Norepinephrine induces a samaritan phenotype of microglia in an Alzheimer disease mouse model

Abstract

Loss of locus ceruleus (LC) neurons, degeneration of noradrenergic projections and decrease of norepinephrine (NE) in projection areas represent an early feature of Alzheimer's disease (AD). To elucidate the effect of NE loss on AD pathology, we evaluated NE effects on microglial functions including cytokine generation, migration and phagocytosis in vitro and in vivo. NE stimulation abolished amyloid beta (Aß) induced microglia chemokine and cytokine secretion, but increased microglial migration and phagocytosis of fibrillar Aß in a concentration dependent manner. Similary, DSP4 induced LC degeneration and NE depletion increased mRNA and protein levels of cytokines and inflammatory enzyme systems in APP transgenic mice. NE depleted APPV717I transgenic mice showed more Aß 1–40 and 1–42 deposits within the hippocampus and frontal cortex compared to APP transgenic mice with an intact NE innervation. Confocal analysis of microglial cells and Aß revealed that the number of colabelled cells was higher in control compared to NE depleted APPV717I transgenic mice, suggesting that NE levels modulate microglial phagocytosis in vivo.
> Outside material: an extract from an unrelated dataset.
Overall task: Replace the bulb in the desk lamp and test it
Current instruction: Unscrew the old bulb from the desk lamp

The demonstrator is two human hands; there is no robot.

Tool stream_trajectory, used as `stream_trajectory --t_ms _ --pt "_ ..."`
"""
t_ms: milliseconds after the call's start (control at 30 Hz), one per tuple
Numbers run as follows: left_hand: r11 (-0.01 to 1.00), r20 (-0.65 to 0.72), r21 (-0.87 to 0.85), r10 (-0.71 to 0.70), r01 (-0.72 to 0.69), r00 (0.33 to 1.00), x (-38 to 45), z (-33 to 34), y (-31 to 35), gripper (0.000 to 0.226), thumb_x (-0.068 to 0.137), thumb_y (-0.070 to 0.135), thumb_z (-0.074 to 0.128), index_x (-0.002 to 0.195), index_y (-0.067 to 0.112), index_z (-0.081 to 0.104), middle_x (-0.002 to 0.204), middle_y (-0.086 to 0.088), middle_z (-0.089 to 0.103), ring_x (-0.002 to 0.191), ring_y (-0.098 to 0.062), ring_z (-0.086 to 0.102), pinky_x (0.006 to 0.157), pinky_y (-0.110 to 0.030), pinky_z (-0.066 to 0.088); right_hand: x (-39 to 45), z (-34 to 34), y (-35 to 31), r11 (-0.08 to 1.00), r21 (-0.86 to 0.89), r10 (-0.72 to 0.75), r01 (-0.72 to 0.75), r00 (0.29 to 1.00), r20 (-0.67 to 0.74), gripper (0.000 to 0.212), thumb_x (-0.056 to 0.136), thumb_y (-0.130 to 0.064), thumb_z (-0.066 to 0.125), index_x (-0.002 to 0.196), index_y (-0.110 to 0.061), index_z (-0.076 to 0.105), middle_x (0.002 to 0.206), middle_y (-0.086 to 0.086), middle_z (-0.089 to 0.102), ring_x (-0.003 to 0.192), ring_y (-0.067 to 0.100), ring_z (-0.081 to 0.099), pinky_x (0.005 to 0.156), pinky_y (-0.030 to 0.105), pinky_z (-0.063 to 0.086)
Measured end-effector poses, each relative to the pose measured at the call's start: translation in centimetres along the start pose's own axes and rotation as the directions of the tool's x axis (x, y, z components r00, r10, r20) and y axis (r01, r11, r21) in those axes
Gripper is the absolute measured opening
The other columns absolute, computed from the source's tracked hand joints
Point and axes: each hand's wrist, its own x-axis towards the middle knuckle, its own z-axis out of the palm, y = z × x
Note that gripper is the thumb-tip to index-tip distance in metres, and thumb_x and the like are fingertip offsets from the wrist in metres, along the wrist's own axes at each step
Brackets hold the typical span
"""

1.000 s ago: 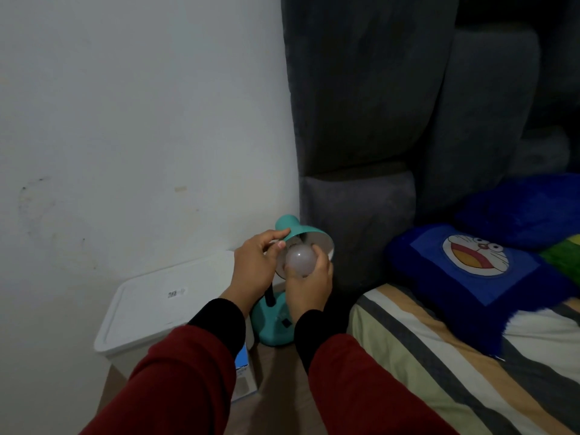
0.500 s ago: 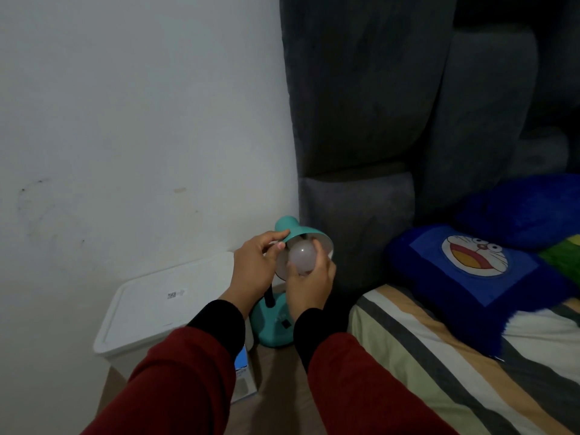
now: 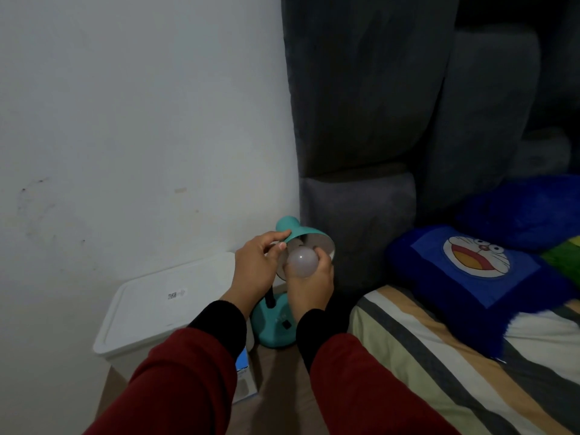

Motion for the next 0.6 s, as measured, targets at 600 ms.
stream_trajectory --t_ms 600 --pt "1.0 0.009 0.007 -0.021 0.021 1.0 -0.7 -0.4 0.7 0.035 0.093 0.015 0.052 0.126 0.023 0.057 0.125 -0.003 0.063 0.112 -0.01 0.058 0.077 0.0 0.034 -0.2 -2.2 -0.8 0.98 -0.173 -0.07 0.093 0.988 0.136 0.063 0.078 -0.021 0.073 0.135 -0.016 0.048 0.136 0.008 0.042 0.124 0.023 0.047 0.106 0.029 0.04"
These data indicate that early LC degeneration and concomitant decrease of NE concentration in LC projection areas such as the neocortex and hippocampus facilitate the inflammatory reaction of microglial cells in the AD brain. At the same time, loss of NE innervation impairs key microglial functions such as migration and phagocytosis and thus contribute to reduced Aß clearance in AD. Therefore, therapies targeting microglial phagocytosis should be tested under NE depletion.